Loro lavorano lo stesso, come sempre ascoltano le angosce dei genitori, discutono con i colleghi del Sat del San Camillo per trovare insieme la migliore comunità per ogni ragazzo che cerca di smettere, continuano ad andare in carcere per i colloqui settimanali con chi è finito dentro, come sempre mandano avanti la cooperativa tipografica, il centro diurno, i gruppi di sostegno ai familiari.

“Mica possiamo abbandonare 250 ragazzi e ragazze che si appoggiano a noi”, dicono. Tra l’altro, Villa Maraini è anche l’unica struttura romana che segue i dettami della nuova legge. Il centro d’ascolto “Telefono in aiuto”, infatti, fornisce assistenza 24 ore su 24, compresi i giorni di festa.

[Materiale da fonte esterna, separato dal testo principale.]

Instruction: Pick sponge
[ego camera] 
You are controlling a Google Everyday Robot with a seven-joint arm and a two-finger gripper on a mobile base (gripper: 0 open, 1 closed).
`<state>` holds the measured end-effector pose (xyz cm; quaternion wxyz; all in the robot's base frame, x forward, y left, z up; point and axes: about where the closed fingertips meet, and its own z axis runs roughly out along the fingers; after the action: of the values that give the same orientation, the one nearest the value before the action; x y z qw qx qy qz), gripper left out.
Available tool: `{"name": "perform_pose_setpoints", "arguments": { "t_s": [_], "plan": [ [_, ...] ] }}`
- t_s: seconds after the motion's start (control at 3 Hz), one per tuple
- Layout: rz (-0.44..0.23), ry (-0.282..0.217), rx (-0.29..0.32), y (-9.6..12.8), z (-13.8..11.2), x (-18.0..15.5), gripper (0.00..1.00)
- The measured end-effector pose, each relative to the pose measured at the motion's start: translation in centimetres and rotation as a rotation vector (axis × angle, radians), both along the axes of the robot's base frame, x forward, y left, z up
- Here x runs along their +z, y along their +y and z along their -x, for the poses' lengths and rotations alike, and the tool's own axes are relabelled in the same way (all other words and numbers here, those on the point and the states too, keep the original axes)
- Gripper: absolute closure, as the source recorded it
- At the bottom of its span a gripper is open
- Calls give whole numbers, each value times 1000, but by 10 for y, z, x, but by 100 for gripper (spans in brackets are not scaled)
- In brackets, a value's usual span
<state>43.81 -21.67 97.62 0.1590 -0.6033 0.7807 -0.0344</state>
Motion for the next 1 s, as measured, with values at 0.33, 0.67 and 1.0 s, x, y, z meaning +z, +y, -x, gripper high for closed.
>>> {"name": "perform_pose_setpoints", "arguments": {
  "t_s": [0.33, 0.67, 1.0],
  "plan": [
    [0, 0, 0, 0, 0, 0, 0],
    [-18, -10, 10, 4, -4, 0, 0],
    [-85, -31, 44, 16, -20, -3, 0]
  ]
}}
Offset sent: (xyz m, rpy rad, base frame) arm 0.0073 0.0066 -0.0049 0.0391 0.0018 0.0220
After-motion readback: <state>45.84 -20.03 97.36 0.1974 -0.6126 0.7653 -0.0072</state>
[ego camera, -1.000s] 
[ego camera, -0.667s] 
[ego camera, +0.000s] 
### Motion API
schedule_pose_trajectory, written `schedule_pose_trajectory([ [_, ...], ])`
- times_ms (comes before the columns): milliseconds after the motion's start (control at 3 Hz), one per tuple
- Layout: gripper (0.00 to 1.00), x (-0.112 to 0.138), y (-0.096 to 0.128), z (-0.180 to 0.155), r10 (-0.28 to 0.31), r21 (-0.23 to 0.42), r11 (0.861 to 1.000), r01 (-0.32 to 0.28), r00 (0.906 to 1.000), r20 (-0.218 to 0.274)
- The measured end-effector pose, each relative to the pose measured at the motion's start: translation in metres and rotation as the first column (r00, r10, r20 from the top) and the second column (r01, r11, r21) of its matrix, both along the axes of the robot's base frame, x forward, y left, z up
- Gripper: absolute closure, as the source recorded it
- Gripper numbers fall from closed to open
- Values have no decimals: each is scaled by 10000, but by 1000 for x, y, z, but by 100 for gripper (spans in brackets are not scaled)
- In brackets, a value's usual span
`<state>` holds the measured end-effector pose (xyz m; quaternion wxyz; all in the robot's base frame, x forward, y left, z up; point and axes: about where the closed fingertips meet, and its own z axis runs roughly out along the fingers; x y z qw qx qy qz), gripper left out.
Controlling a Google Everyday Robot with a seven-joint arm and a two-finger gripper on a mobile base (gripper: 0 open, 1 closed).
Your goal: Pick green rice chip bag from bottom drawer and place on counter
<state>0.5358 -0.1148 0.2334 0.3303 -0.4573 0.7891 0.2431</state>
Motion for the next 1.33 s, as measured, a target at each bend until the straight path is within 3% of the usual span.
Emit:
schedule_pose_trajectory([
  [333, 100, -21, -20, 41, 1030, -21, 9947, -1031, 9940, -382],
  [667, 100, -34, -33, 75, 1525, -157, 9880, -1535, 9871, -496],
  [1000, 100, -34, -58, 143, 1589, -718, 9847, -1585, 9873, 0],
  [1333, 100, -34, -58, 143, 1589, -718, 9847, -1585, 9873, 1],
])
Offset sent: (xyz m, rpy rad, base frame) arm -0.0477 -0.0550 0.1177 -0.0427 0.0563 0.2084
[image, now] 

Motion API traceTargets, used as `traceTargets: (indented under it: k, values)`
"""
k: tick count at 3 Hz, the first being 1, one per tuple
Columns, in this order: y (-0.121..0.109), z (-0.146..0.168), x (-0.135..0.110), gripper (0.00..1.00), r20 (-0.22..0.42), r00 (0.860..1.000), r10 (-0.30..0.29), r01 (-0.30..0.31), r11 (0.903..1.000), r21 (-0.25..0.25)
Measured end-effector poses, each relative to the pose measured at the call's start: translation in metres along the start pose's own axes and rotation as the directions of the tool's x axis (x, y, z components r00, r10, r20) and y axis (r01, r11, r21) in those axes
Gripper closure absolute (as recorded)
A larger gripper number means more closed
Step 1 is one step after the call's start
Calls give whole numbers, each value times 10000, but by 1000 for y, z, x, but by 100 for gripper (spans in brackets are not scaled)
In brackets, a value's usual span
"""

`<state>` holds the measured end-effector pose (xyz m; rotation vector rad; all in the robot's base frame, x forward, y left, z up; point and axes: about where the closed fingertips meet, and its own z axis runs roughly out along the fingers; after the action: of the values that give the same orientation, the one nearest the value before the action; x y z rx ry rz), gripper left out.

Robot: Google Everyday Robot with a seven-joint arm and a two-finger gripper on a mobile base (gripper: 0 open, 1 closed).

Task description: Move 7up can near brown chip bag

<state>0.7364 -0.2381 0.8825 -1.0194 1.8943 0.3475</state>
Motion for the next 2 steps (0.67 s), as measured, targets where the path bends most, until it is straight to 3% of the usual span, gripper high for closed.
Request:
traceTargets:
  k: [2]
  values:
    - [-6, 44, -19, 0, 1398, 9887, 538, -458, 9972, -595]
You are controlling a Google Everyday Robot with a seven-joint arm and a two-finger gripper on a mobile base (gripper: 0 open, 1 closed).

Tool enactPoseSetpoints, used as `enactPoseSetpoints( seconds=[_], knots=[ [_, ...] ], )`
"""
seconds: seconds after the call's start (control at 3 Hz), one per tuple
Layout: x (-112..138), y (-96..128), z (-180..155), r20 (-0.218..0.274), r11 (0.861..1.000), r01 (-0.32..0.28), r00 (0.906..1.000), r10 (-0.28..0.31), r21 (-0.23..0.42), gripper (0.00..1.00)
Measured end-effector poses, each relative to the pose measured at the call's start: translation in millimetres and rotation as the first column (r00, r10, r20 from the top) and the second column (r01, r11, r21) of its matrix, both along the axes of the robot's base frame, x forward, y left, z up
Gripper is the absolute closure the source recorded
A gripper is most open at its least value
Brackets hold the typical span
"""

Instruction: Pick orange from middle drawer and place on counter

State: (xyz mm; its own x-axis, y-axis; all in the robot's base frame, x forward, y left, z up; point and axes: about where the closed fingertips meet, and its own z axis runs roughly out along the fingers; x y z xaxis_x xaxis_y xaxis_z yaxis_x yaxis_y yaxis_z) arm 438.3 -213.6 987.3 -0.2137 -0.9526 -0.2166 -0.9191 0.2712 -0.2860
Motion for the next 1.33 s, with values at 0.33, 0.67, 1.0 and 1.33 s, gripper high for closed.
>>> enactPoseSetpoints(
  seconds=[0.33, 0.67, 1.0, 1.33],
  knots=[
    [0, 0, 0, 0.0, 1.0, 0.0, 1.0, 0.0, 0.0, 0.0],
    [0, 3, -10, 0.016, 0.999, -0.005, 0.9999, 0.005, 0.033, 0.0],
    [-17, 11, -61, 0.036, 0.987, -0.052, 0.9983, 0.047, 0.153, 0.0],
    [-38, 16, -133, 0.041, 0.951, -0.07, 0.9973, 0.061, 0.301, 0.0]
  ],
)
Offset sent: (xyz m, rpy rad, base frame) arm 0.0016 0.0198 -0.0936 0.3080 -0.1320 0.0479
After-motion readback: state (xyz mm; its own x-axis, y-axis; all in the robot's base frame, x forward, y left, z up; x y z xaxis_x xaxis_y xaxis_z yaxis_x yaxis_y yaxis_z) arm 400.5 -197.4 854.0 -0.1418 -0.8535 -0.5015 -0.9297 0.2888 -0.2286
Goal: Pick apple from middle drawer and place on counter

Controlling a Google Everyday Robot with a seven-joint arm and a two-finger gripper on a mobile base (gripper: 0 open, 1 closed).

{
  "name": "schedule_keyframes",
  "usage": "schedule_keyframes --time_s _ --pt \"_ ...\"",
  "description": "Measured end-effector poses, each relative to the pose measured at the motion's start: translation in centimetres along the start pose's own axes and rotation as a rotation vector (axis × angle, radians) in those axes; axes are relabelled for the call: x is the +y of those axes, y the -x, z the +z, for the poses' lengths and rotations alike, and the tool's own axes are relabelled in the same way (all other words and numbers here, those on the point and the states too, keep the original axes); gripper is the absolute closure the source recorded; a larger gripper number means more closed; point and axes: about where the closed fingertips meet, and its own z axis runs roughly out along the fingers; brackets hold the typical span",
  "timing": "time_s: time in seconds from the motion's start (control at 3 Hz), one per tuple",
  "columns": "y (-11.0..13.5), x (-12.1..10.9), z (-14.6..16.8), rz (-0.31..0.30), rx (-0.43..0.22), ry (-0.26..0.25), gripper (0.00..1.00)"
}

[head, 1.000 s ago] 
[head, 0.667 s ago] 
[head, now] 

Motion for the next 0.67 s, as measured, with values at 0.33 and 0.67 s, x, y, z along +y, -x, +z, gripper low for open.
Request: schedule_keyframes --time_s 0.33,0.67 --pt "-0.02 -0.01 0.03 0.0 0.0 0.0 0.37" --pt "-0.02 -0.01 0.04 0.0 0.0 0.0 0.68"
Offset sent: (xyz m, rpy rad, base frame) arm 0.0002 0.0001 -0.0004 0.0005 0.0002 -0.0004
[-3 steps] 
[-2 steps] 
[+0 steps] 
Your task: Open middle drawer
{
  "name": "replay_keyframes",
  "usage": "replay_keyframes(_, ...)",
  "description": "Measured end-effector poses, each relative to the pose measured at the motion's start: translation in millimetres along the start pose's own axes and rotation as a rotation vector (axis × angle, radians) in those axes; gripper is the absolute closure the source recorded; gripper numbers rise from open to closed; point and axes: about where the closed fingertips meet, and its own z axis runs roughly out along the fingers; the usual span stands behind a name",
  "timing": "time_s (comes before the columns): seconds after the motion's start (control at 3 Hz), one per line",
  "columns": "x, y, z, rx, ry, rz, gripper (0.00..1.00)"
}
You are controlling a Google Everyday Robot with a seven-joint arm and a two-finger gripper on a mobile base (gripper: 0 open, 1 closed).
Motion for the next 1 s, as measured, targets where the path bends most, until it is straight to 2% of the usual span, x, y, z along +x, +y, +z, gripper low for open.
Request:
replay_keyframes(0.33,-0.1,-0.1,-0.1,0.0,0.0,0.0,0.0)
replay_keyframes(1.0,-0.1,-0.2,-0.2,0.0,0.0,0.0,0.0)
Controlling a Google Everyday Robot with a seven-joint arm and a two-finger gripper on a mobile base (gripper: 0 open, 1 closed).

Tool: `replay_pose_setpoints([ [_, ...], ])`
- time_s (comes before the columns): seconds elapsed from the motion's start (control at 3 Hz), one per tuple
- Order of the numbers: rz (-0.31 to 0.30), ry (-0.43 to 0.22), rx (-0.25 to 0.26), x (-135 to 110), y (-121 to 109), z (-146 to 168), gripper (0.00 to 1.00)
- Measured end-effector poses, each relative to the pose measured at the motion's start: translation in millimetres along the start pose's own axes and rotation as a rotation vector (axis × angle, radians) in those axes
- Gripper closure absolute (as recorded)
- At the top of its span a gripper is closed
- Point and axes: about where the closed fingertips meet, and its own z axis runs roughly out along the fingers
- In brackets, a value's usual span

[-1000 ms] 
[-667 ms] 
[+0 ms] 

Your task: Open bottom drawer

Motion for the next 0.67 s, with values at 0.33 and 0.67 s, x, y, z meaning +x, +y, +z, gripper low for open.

Era così anche prima della legge. Da marzo dell’anno scorso però i medici, gli psicologi, gli assistenti sociali non hanno una lira dal Campidoglio. Finora ce l’hanno fatta dando fondo alla riserva della Fondazione, un piccolo patrimonio di 100 milioni raccolto attraverso sottoscrizioni popolari.
Gli interessi sul piccolo capitale erano destinati a coprire le minime spese di tutti i giorni, i gessi e il cancellino per la lavagna degli appuntamenti, le sedie… Da marzo questi soldi sono stati utilizzati per sopravvivere, andare avanti. Ora sono finiti. Di volontari, anche se si tratta di un servizio pubblico, non ne sono mai mancati.

Ma sono questi 13 operatori senza stipendio i pilastri della rete di assistenza comunale antidroga, a cominciare da Massimo Barra, artefice della struttura. “Almeno dieci volte abbiamo chiesto un colloquio all’assessore ai servizi sociali Azzaro e poi anche al sindaco – dice Massimo Barra – ma non ci hanno mai ricevuti. Eppure io sono il consulente del Comune per il settore tossicodipendenze, curioso no?
Il Campidoglio non paga neppure l’affitto dei nostri locali alla Croce Rossa e non ha avuto neppure la cortesia di rispondere al sollecito dell’ammiraglio Tommasuolo. Ma c’è di più. Le parole di Massimo Barra si fanno più brucianti. “Avevamo finalmente vinto la gara per l’affidamento del servizio, poi è arrivato un fonogramma da Azzaro.

Diceva: in attesa di un incarico definitivo, continuate a lavorare. Silenzio fino all’8 agosto, quando ci ha fatto sapere che la convenzione sarebbe scaduta a dicembre. I finanziamenti però sono arrivati solo fino a marzo. A settembre intanto è stato bandito un nuovo concorso, mai fatto.
Ma uno pensa male. “Telefono in aiuto” l’abbiamo inventato noi, è come se facessero un concorso per affidare Progetto Uomo, che è di don Picchi”. Il segretario della Cgil del Lazio, Ubaldo Radicioni, chiama in causa la Regione, dice che le leggi regionali 55 e 56 restano inapplicate.

Barra versa lacrime al veleno. “Vorrà dire che ci faremo pagare e che vadano tutti al diavolo! Comune, Regione Usl, tutti. Noi riteniamo che la droga sia un problema sociale, che non sia giusto far pagare chi sta male.

Se l’opinione non è condivisa, siamo comunque in grado di renderci autosufficienti. Un po’ brutto però lasciare soli i tossicodipendenti e le loro famiglie, con tutti che si battono il petto per loro!”.